Task description :: State the number of lines that hold "document" in the records below, with no other words.

Stored data ::
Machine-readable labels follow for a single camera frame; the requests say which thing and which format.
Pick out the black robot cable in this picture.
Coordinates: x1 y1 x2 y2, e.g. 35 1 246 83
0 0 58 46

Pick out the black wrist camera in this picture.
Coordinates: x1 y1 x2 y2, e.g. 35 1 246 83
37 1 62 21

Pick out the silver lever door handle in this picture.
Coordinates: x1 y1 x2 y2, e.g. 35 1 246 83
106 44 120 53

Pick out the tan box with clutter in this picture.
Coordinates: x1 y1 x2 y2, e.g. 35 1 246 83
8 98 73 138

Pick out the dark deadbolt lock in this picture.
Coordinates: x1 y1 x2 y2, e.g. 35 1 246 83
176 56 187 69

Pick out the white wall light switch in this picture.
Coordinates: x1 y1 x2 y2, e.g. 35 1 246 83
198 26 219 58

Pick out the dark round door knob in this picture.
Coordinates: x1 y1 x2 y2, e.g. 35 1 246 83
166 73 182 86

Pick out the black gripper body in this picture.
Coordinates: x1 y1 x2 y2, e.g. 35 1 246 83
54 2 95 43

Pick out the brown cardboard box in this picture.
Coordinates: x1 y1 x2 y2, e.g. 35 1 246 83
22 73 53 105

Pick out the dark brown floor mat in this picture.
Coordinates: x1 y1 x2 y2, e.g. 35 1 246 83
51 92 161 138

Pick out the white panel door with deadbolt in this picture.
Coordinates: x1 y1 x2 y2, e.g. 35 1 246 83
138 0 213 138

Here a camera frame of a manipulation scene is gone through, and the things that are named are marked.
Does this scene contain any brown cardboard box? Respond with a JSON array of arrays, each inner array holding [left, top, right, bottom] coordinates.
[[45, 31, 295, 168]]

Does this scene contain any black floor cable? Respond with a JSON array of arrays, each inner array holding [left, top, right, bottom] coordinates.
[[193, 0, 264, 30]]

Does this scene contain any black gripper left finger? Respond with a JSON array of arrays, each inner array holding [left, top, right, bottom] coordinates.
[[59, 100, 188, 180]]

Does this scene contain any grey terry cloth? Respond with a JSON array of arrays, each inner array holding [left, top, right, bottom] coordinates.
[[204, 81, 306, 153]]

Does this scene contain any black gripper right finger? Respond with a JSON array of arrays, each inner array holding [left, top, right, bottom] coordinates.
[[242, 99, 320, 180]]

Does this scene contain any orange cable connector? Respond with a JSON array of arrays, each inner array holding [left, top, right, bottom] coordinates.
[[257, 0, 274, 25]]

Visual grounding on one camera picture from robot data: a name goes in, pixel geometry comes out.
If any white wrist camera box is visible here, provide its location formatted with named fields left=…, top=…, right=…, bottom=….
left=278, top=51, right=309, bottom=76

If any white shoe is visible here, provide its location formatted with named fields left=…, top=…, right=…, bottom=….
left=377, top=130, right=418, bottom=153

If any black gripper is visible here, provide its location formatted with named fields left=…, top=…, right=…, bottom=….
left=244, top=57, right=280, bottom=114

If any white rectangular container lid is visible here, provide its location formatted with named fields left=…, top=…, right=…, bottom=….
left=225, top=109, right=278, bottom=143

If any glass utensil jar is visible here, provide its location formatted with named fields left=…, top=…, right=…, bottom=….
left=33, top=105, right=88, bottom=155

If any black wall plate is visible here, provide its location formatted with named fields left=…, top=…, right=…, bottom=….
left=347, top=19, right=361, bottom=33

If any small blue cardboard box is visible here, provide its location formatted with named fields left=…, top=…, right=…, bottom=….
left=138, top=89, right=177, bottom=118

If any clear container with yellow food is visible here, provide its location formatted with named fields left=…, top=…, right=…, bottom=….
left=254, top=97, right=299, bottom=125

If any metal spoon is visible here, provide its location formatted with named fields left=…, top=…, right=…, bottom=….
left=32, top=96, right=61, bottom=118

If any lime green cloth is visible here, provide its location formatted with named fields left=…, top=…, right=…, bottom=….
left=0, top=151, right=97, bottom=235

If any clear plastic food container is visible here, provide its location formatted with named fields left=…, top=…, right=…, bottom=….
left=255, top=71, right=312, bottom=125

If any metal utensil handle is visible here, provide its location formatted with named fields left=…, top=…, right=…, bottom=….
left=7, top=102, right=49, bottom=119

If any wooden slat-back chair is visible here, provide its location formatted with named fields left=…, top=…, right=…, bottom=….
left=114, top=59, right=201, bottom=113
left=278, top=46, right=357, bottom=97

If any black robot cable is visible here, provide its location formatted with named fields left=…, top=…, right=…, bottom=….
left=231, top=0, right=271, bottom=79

==

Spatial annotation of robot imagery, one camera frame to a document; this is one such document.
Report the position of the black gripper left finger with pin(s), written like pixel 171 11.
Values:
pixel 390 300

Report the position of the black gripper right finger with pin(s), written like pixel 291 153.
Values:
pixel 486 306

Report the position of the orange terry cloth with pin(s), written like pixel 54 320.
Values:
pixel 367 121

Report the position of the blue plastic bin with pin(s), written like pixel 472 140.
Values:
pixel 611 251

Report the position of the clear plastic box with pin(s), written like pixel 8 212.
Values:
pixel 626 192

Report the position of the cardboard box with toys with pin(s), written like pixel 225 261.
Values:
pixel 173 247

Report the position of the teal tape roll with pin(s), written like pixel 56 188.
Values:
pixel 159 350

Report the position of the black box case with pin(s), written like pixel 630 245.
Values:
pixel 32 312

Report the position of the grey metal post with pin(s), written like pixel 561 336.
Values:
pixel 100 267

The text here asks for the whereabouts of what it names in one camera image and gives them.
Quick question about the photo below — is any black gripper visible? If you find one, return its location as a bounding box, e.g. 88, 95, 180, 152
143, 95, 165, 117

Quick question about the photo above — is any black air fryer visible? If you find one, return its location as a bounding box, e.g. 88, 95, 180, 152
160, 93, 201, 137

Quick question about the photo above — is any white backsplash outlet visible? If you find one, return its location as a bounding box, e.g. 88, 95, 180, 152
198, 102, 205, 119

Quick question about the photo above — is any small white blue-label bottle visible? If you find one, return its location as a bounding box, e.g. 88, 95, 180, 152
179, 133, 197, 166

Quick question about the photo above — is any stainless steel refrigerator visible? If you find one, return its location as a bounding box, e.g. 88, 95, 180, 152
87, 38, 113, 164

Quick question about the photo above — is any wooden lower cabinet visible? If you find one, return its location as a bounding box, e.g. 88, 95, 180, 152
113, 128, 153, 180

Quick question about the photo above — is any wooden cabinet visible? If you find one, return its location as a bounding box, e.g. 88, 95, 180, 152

==

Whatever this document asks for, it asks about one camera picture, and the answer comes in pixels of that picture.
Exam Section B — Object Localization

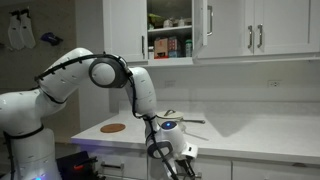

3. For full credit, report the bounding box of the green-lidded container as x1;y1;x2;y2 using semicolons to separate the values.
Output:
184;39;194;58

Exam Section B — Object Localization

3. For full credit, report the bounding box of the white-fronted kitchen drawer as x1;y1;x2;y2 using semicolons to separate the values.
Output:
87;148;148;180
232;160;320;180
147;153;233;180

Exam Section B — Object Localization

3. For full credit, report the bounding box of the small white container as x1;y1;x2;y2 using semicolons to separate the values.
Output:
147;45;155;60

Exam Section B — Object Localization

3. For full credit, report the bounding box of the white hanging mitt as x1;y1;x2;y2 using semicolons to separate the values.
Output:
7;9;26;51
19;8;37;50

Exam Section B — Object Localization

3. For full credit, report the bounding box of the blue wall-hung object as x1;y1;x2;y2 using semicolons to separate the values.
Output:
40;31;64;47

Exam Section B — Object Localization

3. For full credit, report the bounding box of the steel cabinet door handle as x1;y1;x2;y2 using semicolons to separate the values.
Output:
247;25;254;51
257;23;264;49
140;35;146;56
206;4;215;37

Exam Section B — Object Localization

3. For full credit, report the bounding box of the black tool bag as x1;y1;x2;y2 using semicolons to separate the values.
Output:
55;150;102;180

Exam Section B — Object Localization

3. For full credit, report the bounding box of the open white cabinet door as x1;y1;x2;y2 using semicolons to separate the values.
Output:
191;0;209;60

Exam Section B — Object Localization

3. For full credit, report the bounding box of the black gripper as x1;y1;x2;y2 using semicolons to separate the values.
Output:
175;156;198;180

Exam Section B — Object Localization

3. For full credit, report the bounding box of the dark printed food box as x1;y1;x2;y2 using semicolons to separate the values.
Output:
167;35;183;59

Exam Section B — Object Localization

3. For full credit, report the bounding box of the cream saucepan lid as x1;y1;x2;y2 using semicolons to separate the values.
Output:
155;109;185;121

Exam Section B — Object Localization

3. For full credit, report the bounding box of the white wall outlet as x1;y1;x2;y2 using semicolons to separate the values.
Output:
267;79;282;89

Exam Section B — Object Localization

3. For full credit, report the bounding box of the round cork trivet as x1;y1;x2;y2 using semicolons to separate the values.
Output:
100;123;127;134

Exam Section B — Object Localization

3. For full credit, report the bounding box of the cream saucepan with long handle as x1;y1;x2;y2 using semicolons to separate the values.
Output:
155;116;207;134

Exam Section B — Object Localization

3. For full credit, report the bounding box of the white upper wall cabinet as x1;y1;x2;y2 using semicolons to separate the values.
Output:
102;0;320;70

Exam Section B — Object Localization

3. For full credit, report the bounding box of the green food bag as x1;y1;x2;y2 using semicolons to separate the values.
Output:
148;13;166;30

Response to this task :: 2